SALT LAKE CITY — A deal has been struck on a bill that would dramatically rework how education is funded in Utah.
Locked arm-in-arm at a news conference on Wednesday, political and education leaders announced the agreement.
"Everybody’s going to feel good with what we’ve come up today as kind of this grand agreement to work together and provide consistent and increasing funding for education," said Governor Gary Herbert.
The Utah Education Association, the state's largest teachers union, agreed to join others and back Senate Joint Resolution 9, a proposed constitutional amendment that shifts services for the disabled and children to the income tax, which is currently earmarked exclusively for education. House Speaker Brad Wilson has said it could free up as much as $650 million to pay for other things.
In exchange, lawmakers agreed to do a number of things:
- Put $331 million more into education
- Put $75 million into a rainy day fund for education
- Fund enrollment growth and inflation factors for the first time ever
- Fund the weighted per pupil unit at 6%, a formula used to decide class resources and teacher salaries
"That means we have something we’ve never had before," Sen. Ann Millner, R-Ogden, said of the funding for enrollment growth and inflation. "That funding framework for education that’s predictable."
The entire deal is contingent on Utah voters to approve it in November.
The deal came together on Wednesday once the UEA agreed to support it alongside the PTA, school boards and superintendents. For UEA President Heidi Matthews, funding the WPU was critical.
"We said hashtag start with six! And that was a significant statement of goodwill," she said.
The UEA is the state's largest teachers union and a force in Utah politics. Their support for the bill will be critical to getting it past voters in November, if SJR 9 passes the legislature as it is expected to.
The deal earned House Majority Whip Mike Schultz, R-Ogden, a standing ovation as the bill was presented in the legislature. But House Democrats still had concerns.
"Now is not the time to raid the education piggy bank for other needs," said Rep. Suzanne Harrison, D-Draper.
But lawmakers insist they will live up to their promise as they put the issue before voters. Late Wednesday, they re-opened their budget to give the WPU funding.

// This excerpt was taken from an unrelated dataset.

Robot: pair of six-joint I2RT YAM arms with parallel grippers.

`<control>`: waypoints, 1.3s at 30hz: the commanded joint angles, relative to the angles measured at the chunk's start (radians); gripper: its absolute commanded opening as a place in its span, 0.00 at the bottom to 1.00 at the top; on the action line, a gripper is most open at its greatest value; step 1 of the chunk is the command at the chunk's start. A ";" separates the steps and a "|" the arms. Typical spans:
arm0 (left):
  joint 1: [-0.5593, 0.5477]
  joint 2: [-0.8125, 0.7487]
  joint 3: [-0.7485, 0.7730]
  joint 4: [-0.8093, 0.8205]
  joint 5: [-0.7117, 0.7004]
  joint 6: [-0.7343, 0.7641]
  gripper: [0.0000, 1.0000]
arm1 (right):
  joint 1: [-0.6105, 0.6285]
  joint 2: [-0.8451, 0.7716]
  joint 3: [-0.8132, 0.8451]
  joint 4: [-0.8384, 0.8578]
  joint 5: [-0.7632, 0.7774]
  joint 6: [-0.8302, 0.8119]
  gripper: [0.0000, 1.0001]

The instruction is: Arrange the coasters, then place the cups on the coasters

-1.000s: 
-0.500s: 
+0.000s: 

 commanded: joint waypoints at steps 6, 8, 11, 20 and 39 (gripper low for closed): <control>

The UEA said it would work in good faith with lawmakers on the proposed constitutional amendment -- but Matthews declined to say if she would be voting for it.
"I think the wording of that bill is going to be very important," she told reporters. "So I look forward to the consensus building in the next few months and working on all of that."
Sen. Dan McCay, R-Riverton, the sponsor of the proposed constitutional amendment, said he would work with them.
"It’s never final until it’s on the ballot and the ballots have to be mailed out," he told FOX 13. "So if there’s tweaks, if there are opportunities to make changes to help bring people along, by all means let’s work together."
Utah State Schools Superintendent Sydnee Dickson told FOX 13 she did not believe the deal meant education funding would be raided to pay for other things. She viewed adding services for children and the disabled as something they could deal with.
"There’s this sense that if we open it up to children and those with disabilities that we’re competing for things," she said. "I look at it very differently ,that it’s a holistic way to look at society, we’re part of that."